The government has effectively ruled out further regulatory measures in the rented domestic sector at this time, though has stated that it remains committed to decarbonising as many homes as possible “where practical and cost-effective.” It is planning to publish a consultation by the end of 2023 for the owner-occupied sector. Its aim will be to gather evidence on how to “achieve this in a fair, proportionate and affordable way” for homeowners.
The government has also promised (by the end of the year) a response to its consultation on incentivising mortgage lenders to help homeowners improve energy performance. The government has identified lenders as being uniquely positioned to influence energy performance improvements in the UK property market. The consultation – Improving home energy performance through lenders – was originally published in 2020 and considers a target-based approach for improving the energy performance of lenders’ portfolios.
The government also addresses the calls for reform of domestic EPC metrics to make them better suited to informing consumers as recommended by the Committee on Climate Change. It has promised yet another consultation in the months ahead to ensure that EPCs “are more reliable, accurate and considered as trustworthy sources of information for consumers, as well as providing a solid foundation for other energy performance policies.”

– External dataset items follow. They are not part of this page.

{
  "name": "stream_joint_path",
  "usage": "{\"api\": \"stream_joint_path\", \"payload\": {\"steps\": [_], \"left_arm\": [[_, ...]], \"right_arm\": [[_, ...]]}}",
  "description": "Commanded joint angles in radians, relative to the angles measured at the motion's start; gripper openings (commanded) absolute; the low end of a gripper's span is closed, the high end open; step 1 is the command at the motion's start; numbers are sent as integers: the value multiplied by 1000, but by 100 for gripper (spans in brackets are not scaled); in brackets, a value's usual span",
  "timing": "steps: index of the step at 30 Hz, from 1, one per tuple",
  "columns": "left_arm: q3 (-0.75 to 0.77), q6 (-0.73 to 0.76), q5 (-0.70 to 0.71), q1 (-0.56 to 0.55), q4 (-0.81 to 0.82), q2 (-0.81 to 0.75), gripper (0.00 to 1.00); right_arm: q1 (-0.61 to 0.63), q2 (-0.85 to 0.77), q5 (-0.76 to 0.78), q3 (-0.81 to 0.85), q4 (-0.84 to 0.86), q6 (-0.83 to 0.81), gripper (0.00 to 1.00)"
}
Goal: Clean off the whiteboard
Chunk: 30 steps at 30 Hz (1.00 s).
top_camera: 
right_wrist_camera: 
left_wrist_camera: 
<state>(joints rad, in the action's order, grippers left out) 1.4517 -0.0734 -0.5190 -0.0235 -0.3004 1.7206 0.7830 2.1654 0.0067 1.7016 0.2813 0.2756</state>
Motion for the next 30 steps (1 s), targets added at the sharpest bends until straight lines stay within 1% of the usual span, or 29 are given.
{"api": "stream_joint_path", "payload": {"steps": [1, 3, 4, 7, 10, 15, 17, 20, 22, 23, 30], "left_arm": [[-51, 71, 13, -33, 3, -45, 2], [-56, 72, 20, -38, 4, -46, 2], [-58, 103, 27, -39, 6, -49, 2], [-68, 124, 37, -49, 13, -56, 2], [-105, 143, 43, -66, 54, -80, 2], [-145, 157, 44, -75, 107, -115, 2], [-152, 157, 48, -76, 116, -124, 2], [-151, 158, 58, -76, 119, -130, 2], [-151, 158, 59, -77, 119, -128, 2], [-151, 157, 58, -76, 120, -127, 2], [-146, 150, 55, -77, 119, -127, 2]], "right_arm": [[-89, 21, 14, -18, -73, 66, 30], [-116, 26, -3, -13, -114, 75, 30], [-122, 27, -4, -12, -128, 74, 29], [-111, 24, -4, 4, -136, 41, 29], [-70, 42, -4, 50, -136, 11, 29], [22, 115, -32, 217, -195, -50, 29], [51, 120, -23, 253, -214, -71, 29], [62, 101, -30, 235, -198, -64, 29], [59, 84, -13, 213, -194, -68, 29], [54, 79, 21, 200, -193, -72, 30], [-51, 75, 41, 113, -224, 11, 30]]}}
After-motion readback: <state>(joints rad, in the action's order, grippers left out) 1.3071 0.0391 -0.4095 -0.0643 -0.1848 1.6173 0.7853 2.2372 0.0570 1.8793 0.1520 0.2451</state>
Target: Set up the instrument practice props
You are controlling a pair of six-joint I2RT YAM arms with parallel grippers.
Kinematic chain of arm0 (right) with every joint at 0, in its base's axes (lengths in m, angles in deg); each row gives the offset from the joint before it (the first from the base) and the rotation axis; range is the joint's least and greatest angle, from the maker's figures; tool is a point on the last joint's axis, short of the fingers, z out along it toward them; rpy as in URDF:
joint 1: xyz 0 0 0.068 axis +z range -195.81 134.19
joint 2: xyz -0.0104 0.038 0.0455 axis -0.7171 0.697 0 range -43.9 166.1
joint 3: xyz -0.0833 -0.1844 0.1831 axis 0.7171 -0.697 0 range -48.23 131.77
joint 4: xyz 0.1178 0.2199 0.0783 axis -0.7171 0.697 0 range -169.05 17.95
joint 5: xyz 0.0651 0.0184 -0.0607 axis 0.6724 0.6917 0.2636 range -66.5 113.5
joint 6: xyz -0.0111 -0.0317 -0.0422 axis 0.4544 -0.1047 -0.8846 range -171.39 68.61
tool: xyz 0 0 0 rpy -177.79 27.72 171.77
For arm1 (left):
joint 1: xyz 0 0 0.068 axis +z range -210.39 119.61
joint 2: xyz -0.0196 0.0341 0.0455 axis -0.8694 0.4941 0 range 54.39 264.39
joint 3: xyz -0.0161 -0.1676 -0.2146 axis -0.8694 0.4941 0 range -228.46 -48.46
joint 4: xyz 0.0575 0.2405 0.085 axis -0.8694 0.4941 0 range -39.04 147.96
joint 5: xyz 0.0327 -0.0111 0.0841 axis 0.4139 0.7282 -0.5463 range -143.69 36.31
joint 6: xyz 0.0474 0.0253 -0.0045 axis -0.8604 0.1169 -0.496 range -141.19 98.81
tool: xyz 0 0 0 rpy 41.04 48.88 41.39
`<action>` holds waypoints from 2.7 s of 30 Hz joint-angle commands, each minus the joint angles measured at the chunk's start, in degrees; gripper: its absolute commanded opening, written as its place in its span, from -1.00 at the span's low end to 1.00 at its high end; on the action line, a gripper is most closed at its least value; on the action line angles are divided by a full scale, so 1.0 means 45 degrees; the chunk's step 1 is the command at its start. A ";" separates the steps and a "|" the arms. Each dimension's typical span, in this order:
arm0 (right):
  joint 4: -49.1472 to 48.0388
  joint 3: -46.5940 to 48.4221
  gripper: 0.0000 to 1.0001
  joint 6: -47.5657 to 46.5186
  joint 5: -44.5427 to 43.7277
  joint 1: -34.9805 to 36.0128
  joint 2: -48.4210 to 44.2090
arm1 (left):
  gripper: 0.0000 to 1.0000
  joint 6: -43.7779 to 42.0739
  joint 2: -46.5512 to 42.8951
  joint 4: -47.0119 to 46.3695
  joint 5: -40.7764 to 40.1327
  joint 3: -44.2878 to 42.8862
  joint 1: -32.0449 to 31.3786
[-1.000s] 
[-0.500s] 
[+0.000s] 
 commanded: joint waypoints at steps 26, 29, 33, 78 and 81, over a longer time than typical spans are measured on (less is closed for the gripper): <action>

The trajectory for raising the minimum energy efficiency standard of commercial property still remains something of a mystery. However, a nugget of information was published in the government response to the Committee on Climate Change Progress Report 2023. Towards the end of the response is a short statement which indicates that the government has reviewed the responses to the 2021 consultation – Non-domestic private rented sector minimum energy efficiency standards: EPC B implementation – and is in the process of reviewing the policy design to ensure that it remains fair for both landlords and tenants and reflects the changing policy landscape. Apparently, we can expect that response in “due course”.
What next?
It’s safe to say the government has acknowledged that the proposed timeline (EPC rating of C by 2027 and EPC rating of B by 2030) will have to be updated in order “to allow sufficient lead in time for landlords and the supply chain.”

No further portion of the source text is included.